First a few simple questions:
- Why is there confusion? In my opinion this is because the ADF copy wizard available via the Azure portal doesn’t help you architect a complete solution. It can be handy to reverse certain things, but really the wizard tells you nothing about the choices you make and what the JSON behind it is doing. Like most wizards, it just leads to bad practices!
- Do I need several data factory services for different business functions? No, you don’t have to. Pipelines within a single data factory service can be disconnected for different processes and often having all your linked services in one place is easier to manage. Plus a single factor offers reusability and means I single set of source code etc.
- Do I need one pipeline per activity. No, you can house many activities in a single pipeline. Pipelines are just logic containers to assist you when managing data orchestration tasks. If you want an SSIS comparison, think of them as sequence containers.
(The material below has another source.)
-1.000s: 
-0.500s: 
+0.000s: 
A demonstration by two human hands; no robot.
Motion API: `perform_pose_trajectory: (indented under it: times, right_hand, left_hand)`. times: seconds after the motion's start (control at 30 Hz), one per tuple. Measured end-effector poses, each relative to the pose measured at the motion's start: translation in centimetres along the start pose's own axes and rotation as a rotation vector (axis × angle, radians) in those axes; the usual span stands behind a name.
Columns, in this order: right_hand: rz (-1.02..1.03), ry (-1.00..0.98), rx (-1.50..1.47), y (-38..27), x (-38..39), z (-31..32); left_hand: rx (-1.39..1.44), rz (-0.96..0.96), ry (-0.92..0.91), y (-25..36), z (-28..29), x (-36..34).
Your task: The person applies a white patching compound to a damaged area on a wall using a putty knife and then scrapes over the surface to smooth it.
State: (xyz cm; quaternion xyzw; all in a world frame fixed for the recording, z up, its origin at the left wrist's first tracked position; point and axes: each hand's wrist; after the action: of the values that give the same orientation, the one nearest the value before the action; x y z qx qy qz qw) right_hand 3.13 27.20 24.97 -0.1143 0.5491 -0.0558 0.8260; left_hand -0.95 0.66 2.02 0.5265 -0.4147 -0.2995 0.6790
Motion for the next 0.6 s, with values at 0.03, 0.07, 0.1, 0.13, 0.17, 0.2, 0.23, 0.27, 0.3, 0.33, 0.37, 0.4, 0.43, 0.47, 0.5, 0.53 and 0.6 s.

In a factory I may group all my on premises gateway uploads into a single pipeline. This means I can pause that stream of uploads on demand. Maybe when the gateway keys needs to be refreshed etc.
- Is the whole data factory a pipeline? Yes, in concept. But for technical terminology a pipeline is a specific ADF component. The marketing people do love to confuse us!
- Can an activity support multiple inputs and multiple outputs? Generally yes. But there are exceptions depending on the activity type. U-SQL calls to Azure Data Lake can have multiples of both. ADF doesn’t care as long as you know what the called service is doing. On the other hand a copy activity needs to be one to one (so Microsoft can charge more for data movements).
- Does an activity have to have an input dataset? No. For example, you can create a custom activity that executes your code for a defined time slice without an input dataset, just the output.
Datasets
Moving on, lets go a little deeper and think about a scenario that I use in my community talks. We have an on premises CSV file. We want to upload it. Clean it and aggregate the output. For each stage of this process we need to define a dataset for Azure Data Factory to use.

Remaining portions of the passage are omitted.